Wyatt caught up to him. "The nurses already did that, a few days ago."

Piss off, damn it! Earl nearly screamed. But they were jammed together, and rather than risk angering him again, he tried to be civil through clenched teeth. "Already did what?"

"Asked Stewart Deloram to check out the accounts that our patients have been giving. I'm told he suggested the same explanations as you did, but agreed to interview the people who were still alive."

Overhead loudspeakers crackled to life. "Ladies and gentlemen, take your marks."

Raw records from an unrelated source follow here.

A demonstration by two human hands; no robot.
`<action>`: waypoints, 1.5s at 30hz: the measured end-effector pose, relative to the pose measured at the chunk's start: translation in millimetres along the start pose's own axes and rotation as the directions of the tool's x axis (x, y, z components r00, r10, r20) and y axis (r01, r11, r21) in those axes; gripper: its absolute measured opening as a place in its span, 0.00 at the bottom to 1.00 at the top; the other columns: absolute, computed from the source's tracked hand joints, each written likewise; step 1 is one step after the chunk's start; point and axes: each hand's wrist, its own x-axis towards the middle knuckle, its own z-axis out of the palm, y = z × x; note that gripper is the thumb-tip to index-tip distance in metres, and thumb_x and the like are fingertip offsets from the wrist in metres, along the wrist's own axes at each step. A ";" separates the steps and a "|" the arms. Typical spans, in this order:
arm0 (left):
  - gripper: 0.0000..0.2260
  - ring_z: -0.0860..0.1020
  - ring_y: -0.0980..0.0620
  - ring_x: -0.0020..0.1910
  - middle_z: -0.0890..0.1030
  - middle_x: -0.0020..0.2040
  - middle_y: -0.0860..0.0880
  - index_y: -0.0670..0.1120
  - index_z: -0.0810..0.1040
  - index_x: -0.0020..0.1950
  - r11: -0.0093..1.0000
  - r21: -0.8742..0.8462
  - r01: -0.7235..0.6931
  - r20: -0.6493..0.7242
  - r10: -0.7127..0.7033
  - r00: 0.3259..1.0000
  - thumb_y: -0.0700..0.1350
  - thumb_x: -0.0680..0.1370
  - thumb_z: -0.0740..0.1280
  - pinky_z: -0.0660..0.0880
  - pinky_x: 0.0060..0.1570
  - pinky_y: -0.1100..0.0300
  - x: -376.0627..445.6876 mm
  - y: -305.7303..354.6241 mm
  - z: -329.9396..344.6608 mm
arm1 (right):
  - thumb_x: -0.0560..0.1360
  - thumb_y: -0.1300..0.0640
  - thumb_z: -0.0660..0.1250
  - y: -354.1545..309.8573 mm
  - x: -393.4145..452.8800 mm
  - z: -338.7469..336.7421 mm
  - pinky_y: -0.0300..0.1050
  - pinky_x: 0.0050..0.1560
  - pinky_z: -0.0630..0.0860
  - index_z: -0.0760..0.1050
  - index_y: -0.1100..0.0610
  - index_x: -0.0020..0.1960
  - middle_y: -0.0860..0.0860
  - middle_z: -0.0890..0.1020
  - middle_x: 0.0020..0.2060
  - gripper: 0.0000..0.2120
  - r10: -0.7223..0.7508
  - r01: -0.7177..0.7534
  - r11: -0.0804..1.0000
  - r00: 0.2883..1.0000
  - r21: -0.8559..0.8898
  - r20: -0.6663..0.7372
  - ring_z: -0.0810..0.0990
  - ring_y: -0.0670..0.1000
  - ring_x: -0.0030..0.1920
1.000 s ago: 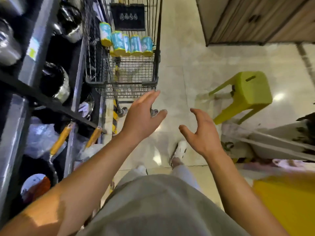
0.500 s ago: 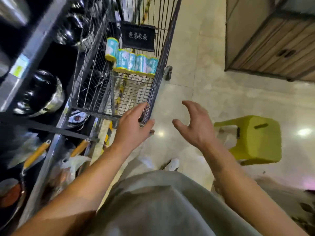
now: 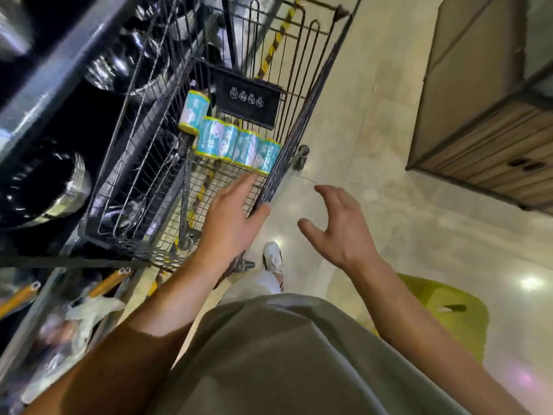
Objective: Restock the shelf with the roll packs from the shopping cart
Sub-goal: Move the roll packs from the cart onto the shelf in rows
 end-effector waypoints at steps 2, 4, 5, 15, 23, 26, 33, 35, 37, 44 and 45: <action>0.25 0.70 0.48 0.72 0.72 0.74 0.50 0.48 0.70 0.75 1.000 -0.005 -0.001 -0.033 0.000 0.999 0.48 0.78 0.70 0.61 0.70 0.60 32.1 9.6 -4.4 | 0.71 0.41 0.64 3.8 26.8 -11.8 0.54 0.73 0.65 0.68 0.60 0.74 0.57 0.74 0.70 0.36 -0.007 0.007 1.000 1.000 -0.013 0.016 0.70 0.59 0.71; 0.25 0.70 0.48 0.72 0.73 0.73 0.48 0.45 0.71 0.74 1.000 -0.014 0.002 -0.056 -0.003 0.998 0.47 0.78 0.70 0.60 0.69 0.62 63.6 20.7 -9.3 | 0.71 0.42 0.64 7.2 52.3 -22.2 0.54 0.73 0.65 0.69 0.60 0.74 0.58 0.74 0.70 0.36 -0.023 0.023 1.000 1.000 -0.011 0.019 0.70 0.60 0.71; 0.25 0.71 0.48 0.71 0.73 0.73 0.47 0.45 0.72 0.74 1.000 -0.010 0.006 -0.068 -0.007 0.998 0.47 0.78 0.71 0.60 0.68 0.64 77.7 24.3 -11.3 | 0.71 0.42 0.64 7.7 64.4 -26.5 0.53 0.72 0.65 0.69 0.61 0.74 0.58 0.74 0.70 0.36 -0.032 0.032 0.999 0.999 -0.008 0.023 0.70 0.60 0.70; 0.24 0.72 0.46 0.70 0.75 0.71 0.46 0.44 0.72 0.73 0.986 -0.036 0.163 -0.123 -0.166 0.978 0.46 0.78 0.71 0.63 0.70 0.61 164.2 40.2 0.3 | 0.71 0.43 0.65 11.7 188.8 -52.4 0.50 0.72 0.63 0.69 0.60 0.73 0.58 0.75 0.69 0.36 -0.194 0.191 0.981 0.972 0.031 0.131 0.70 0.60 0.70; 0.26 0.74 0.45 0.68 0.76 0.70 0.44 0.45 0.70 0.75 0.907 -0.046 0.418 -0.254 -0.416 0.873 0.51 0.78 0.69 0.67 0.65 0.60 207.3 34.8 1.8 | 0.70 0.46 0.68 1.1 305.5 -52.6 0.56 0.62 0.75 0.71 0.54 0.67 0.58 0.81 0.58 0.28 -0.541 0.524 0.840 0.831 0.143 0.132 0.80 0.61 0.59; 0.28 0.76 0.45 0.66 0.78 0.68 0.46 0.47 0.71 0.74 0.868 -0.065 0.493 -0.345 -0.483 0.805 0.57 0.76 0.66 0.71 0.66 0.54 217.1 23.0 3.4 | 0.70 0.48 0.72 -13.8 340.5 -45.4 0.48 0.61 0.71 0.75 0.60 0.65 0.58 0.81 0.57 0.27 -0.563 0.534 0.826 0.800 0.179 0.210 0.79 0.58 0.58; 0.31 0.78 0.47 0.64 0.76 0.70 0.55 0.58 0.68 0.75 0.807 -0.125 0.577 -0.377 -0.576 0.725 0.67 0.73 0.60 0.77 0.60 0.49 241.2 -43.3 2.3 | 0.69 0.44 0.68 -59.0 404.6 -8.6 0.50 0.62 0.70 0.71 0.63 0.71 0.62 0.78 0.63 0.36 -0.585 0.609 0.789 0.701 0.086 0.408 0.76 0.63 0.63; 0.32 0.77 0.48 0.65 0.74 0.72 0.55 0.58 0.67 0.76 0.786 -0.116 0.608 -0.346 -0.605 0.717 0.65 0.72 0.60 0.76 0.61 0.49 250.6 -67.5 1.9 | 0.70 0.42 0.66 -69.8 420.2 13.0 0.50 0.66 0.67 0.69 0.64 0.73 0.63 0.76 0.66 0.38 -0.585 0.629 0.775 0.675 0.064 0.448 0.73 0.64 0.67; 0.32 0.75 0.46 0.67 0.74 0.72 0.50 0.53 0.68 0.76 0.777 -0.101 0.622 -0.320 -0.617 0.719 0.62 0.73 0.62 0.73 0.66 0.52 262.2 -88.6 3.8 | 0.72 0.42 0.66 -78.0 433.3 35.9 0.51 0.69 0.66 0.68 0.63 0.74 0.62 0.74 0.68 0.37 -0.549 0.611 0.790 0.675 0.043 0.493 0.71 0.63 0.69; 0.33 0.72 0.42 0.68 0.73 0.71 0.41 0.42 0.68 0.75 0.728 -0.133 0.673 -0.109 -0.686 0.720 0.50 0.74 0.73 0.68 0.65 0.55 307.4 -177.9 23.7 | 0.71 0.38 0.69 -77.1 480.4 112.5 0.50 0.65 0.74 0.73 0.60 0.70 0.58 0.79 0.62 0.36 -0.373 0.458 0.889 0.717 0.006 0.589 0.77 0.58 0.63; 0.32 0.73 0.42 0.67 0.74 0.69 0.41 0.42 0.69 0.74 0.722 -0.124 0.681 -0.088 -0.692 0.717 0.49 0.73 0.74 0.69 0.63 0.54 313.7 -191.1 27.9 | 0.71 0.38 0.69 -73.3 485.7 121.3 0.49 0.65 0.74 0.73 0.60 0.70 0.57 0.79 0.62 0.36 -0.361 0.447 0.895 0.724 -0.001 0.588 0.77 0.58 0.63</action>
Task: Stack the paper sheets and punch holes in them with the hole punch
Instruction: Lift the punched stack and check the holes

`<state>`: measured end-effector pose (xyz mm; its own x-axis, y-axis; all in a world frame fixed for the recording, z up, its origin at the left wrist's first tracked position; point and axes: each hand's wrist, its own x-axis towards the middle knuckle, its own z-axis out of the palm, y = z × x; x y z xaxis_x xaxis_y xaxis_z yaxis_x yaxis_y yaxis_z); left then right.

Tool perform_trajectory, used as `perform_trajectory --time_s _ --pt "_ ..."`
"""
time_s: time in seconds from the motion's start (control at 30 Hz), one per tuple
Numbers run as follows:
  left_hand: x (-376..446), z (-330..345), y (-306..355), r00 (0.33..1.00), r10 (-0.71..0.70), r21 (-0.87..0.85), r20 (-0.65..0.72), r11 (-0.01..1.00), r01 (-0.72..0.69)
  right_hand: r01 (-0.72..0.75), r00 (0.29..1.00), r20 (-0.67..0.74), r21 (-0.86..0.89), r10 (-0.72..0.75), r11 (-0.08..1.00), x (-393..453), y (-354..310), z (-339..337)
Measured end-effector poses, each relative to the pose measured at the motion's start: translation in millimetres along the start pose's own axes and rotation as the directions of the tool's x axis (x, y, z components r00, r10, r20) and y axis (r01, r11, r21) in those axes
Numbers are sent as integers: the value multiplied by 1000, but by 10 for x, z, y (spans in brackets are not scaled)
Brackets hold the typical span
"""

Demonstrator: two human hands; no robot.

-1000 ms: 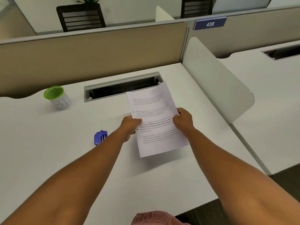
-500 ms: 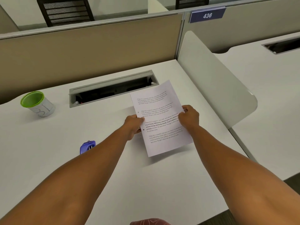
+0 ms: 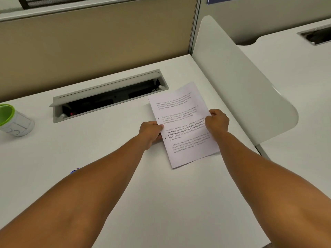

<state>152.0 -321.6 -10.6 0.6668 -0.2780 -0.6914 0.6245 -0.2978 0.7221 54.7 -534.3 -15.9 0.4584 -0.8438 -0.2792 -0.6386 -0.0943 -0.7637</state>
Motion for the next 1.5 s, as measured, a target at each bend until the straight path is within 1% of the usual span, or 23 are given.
perform_trajectory --time_s 0.3,0.47,0.6,0.73,0.8,0.87,0.9,0.97,1.03,1.13,1.2,1.27,1.33,1.5 --pt "309 275 126 1000 14 7 7 1000 -14 -19 998 -64 -17 18 1000 453 -38 -81" --pt "422 347 113 997 70 10 13 997 -70 -13 997 -78 -21 11 1000 581 -41 -78" --pt "481 372 92 991 131 88 -3 988 -130 -20 997 -71 -51 17 998 645 -27 -84" --pt "460 380 83 977 213 214 -25 955 -203 -37 997 -74 -54 33 998 645 10 -87" --pt "464 376 72 958 276 321 -77 917 -238 -41 996 -87 -61 36 997 627 24 -85" --pt "454 367 38 923 365 462 -119 844 -273 -29 995 -100 -99 19 995 607 23 -91" --pt "443 363 13 906 408 519 -112 802 -297 -23 995 -104 -116 11 993 596 21 -95" --pt "417 350 -42 868 492 627 -61 696 -350 -20 995 -102 -138 6 990 581 17 -100" --pt "397 322 -105 838 545 714 28 576 -398 -24 996 -91 -169 9 985 563 18 -94" --pt "371 276 -196 825 543 800 154 422 -427 -10 998 -66 -232 -5 973 534 28 -70" --pt "361 265 -242 825 533 838 189 351 -418 5 998 -62 -269 -22 963 520 34 -57" --pt "364 265 -254 824 532 852 197 323 -412 9 998 -61 -294 -28 956 516 39 -47" --pt "369 266 -250 827 526 856 199 318 -408 11 998 -54 -312 -29 950 517 47 -41" --pt "361 235 -230 829 519 832 206 354 -428 13 998 -50 -322 -31 947 492 60 -35"
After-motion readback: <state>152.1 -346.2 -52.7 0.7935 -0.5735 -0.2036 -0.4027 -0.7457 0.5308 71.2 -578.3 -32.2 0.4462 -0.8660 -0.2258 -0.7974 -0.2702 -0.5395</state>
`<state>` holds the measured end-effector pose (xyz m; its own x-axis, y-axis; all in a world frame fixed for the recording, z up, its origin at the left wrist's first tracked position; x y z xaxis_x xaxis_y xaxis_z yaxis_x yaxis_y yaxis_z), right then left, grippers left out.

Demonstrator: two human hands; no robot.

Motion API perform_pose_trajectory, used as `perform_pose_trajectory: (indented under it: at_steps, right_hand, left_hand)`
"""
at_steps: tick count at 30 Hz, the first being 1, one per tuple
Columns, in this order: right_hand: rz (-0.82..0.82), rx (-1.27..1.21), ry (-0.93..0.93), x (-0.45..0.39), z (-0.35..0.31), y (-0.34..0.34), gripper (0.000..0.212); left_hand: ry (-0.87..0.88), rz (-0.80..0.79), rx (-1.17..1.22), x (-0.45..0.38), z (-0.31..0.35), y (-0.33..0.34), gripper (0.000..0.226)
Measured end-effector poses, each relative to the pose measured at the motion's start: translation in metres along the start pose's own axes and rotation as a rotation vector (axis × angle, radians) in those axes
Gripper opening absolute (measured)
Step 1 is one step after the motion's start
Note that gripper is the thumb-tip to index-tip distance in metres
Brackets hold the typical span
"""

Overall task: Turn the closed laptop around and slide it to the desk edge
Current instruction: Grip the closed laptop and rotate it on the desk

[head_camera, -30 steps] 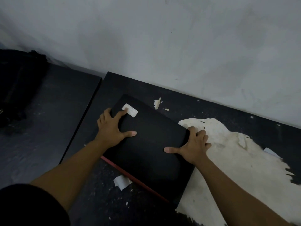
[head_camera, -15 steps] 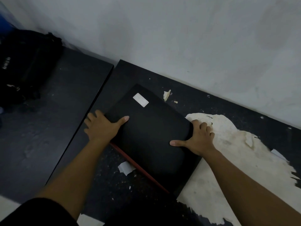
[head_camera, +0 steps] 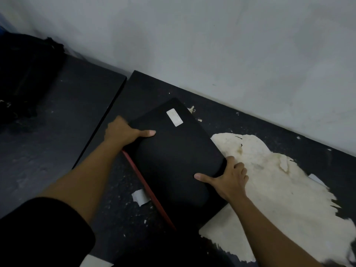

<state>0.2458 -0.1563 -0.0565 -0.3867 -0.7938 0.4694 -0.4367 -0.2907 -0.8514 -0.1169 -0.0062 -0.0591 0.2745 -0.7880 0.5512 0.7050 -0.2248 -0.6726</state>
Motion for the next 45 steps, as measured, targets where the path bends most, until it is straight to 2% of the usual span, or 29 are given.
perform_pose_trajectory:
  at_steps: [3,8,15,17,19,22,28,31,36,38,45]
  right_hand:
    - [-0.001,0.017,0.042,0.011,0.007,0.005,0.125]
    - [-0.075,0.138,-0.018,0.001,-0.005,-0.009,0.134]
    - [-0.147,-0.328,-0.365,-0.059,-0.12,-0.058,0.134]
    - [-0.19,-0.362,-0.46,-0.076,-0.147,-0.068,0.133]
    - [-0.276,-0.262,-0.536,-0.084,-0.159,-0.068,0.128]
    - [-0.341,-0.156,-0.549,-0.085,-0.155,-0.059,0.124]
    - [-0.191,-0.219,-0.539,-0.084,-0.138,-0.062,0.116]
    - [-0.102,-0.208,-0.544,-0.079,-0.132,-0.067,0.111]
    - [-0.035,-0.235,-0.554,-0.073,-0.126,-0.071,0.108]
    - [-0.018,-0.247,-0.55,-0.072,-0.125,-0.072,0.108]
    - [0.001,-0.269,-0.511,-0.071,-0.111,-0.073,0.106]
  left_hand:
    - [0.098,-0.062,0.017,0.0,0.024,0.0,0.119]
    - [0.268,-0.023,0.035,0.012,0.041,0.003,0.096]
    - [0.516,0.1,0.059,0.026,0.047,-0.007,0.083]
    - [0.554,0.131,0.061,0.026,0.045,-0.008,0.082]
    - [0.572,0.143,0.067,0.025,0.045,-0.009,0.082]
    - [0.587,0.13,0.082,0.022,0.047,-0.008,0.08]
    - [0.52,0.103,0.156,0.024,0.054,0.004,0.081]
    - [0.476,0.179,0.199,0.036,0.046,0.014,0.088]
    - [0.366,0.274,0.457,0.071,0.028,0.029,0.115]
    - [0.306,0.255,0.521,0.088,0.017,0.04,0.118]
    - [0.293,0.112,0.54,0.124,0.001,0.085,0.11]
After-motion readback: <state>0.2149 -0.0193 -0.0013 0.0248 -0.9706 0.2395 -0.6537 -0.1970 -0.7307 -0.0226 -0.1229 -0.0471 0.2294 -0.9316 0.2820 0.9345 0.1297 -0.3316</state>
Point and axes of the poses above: each hand's wrist, its own x-axis away from the middle knuckle, its own y-axis out of the palm, z = x × y, the point moved 5 cm from there along -x, towards the middle knuckle, and after that the axes turned 2 degrees about x, right-handed, at the moved point
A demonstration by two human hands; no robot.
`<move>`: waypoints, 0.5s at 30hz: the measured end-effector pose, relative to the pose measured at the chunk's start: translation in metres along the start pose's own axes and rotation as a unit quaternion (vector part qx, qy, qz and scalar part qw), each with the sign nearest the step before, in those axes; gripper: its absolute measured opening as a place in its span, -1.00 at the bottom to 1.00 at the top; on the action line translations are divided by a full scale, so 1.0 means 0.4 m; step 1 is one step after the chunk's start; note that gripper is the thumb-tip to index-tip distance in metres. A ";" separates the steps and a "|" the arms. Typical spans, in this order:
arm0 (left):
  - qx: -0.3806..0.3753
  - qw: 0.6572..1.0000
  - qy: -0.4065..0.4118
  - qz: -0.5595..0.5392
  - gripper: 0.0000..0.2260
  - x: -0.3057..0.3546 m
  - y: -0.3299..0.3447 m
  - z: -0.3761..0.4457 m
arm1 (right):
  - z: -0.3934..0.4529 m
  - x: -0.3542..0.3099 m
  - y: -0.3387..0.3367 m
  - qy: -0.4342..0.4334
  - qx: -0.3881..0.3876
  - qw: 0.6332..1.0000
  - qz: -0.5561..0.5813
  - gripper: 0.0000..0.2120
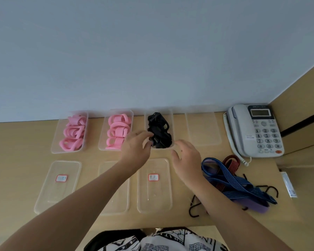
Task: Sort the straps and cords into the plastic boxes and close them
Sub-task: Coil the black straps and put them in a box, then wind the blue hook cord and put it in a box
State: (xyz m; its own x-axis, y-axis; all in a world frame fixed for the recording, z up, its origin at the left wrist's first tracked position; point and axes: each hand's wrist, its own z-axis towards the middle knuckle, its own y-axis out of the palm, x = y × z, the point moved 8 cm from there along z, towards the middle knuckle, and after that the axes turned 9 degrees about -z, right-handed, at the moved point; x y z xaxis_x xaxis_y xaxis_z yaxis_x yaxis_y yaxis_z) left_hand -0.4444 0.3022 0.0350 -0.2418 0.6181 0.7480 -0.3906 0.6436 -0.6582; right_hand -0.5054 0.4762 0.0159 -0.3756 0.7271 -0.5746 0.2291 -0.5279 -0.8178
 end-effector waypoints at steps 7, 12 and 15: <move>-0.048 0.998 0.037 0.001 -0.80 0.033 0.021 -0.098 | -0.133 0.008 -0.013 0.035 0.000 0.999 -0.021 -0.69; -0.090 0.995 0.037 -0.027 -0.80 0.027 0.040 -0.202 | -0.267 0.013 -0.037 0.050 0.011 0.997 -0.063 -0.70; -0.118 0.990 0.050 -0.055 -0.80 0.040 0.073 -0.251 | -0.345 0.052 -0.068 0.087 0.022 0.993 -0.080 -0.71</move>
State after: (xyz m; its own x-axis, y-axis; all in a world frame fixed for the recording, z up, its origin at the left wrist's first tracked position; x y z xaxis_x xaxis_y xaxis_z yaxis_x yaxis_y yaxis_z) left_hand -0.3704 0.3762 0.0192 -0.1161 0.5716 0.8123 -0.1880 0.7904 -0.5830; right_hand -0.3957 0.5663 0.0219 -0.2430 0.8655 -0.4379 0.1390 -0.4157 -0.8988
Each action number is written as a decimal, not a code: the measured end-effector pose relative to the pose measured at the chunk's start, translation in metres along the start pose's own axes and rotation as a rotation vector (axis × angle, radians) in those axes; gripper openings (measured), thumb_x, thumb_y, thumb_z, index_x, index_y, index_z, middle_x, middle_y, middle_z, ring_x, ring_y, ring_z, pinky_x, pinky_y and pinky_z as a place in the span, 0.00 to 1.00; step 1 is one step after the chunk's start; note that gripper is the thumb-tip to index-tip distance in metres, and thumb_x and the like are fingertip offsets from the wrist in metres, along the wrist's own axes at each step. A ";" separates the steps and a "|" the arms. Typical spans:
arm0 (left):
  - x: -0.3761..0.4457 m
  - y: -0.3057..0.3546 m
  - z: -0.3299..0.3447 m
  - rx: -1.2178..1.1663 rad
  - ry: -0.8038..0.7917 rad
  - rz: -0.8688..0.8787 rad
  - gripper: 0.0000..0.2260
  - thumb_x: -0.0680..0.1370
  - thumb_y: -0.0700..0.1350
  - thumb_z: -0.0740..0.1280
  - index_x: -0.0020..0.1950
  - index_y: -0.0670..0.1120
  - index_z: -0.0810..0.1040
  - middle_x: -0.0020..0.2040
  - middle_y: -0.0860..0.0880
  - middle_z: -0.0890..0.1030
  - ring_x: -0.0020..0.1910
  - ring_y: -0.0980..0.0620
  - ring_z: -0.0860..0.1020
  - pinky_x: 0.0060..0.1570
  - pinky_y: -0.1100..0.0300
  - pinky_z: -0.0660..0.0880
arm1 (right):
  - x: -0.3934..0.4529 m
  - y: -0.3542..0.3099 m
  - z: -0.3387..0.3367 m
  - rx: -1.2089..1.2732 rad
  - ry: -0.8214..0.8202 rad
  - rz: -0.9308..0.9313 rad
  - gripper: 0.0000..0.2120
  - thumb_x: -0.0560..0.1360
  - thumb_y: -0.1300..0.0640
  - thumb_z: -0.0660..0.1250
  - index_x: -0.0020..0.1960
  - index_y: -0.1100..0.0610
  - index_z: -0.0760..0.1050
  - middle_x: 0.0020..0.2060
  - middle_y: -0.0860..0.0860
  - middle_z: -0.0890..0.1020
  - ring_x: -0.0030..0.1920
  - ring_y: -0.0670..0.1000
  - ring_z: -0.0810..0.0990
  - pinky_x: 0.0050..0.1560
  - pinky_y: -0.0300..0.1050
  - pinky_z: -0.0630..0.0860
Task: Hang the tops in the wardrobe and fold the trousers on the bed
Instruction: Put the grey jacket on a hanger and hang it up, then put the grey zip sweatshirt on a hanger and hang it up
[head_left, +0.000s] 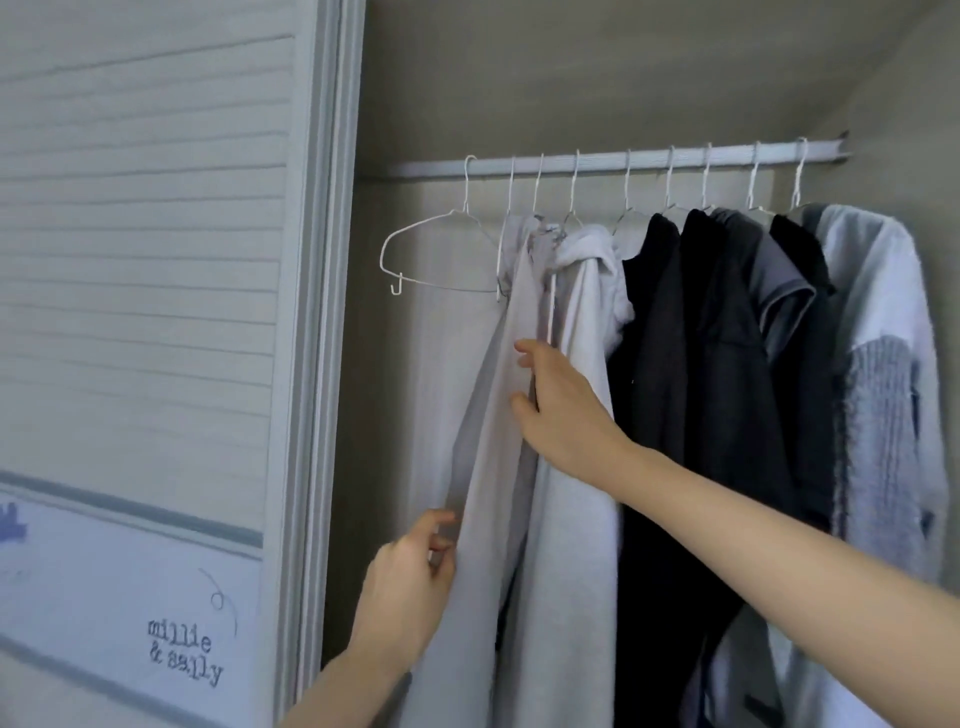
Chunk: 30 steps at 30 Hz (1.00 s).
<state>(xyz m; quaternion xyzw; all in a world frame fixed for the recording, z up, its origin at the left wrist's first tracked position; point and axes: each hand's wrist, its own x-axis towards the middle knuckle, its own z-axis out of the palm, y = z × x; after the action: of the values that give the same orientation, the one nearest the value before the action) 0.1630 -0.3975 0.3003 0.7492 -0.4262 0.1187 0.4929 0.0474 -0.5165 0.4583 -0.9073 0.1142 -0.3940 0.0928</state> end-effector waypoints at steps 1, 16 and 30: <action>-0.011 -0.002 -0.003 -0.002 -0.006 -0.007 0.14 0.77 0.39 0.66 0.61 0.52 0.76 0.42 0.58 0.82 0.39 0.58 0.81 0.44 0.61 0.77 | -0.018 -0.003 0.005 0.026 -0.024 0.012 0.25 0.80 0.57 0.57 0.75 0.56 0.55 0.70 0.51 0.66 0.63 0.49 0.71 0.65 0.40 0.65; -0.274 0.024 -0.073 0.242 0.248 -0.411 0.11 0.79 0.51 0.64 0.62 0.59 0.75 0.42 0.60 0.82 0.40 0.61 0.80 0.45 0.55 0.78 | -0.256 -0.062 0.103 0.567 -0.360 -0.143 0.17 0.79 0.52 0.60 0.67 0.45 0.64 0.60 0.37 0.73 0.59 0.34 0.70 0.59 0.22 0.62; -0.631 0.192 -0.012 0.544 0.959 -1.288 0.08 0.79 0.52 0.65 0.51 0.67 0.75 0.38 0.58 0.82 0.39 0.60 0.80 0.43 0.56 0.78 | -0.501 -0.151 0.081 0.960 -0.999 -0.688 0.15 0.79 0.57 0.62 0.65 0.56 0.70 0.54 0.41 0.75 0.55 0.45 0.76 0.58 0.36 0.68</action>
<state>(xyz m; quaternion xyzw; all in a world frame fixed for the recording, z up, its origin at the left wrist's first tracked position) -0.3634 -0.0868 0.0515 0.8066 0.3826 0.2182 0.3942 -0.2051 -0.2252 0.0958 -0.8222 -0.4127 0.0492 0.3888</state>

Cheers broke out around them.

Teams scrambled into position.

"Let's go, Dr. G.," J.S. hollered.

Susanne and Thomas joined in.

Someone blew charge on a trumpet.

But Wyatt remained so wrapped up in his crazy story, he didn't even react to the excitement swirling around them. He just leaned in toward Earl to make himself heard. "I don't know what happened. He burst into my office yesterday, mad as hell, and accused me of trying to set him up as a fraud, then stormed out."

Oh, brother, Earl thought. Not another feud. "Peter, I'm sick as hell of being asked to sort out these kind of kindergarten spats, especially the ones involving Stewart. Now both of you act like adults and sort it out yourselves." He'd ended up shouting far more loudly than necessary to be heard above the din around him.

The rolls of flesh in Wyatt's face shifted as he assumed an injured look. "But the man refuses to even talk with me now."

Earl waved him off in exasperation and joined the welcoming arms of his ER team- all except Michael's; he still seemed upset about something as well- and mounted the bed they would push to victory. At least that's how he lustily predicted the outcome during a crude exchange of triumphant gestures with Janet, and beyond her, the surgeons in Sean Carrington's Cutting Edge mob.

God, it felt delightful- the sanest moment of his morning, when he was responsible for nothing more than the safe passage of a bedpan filled with apple juice.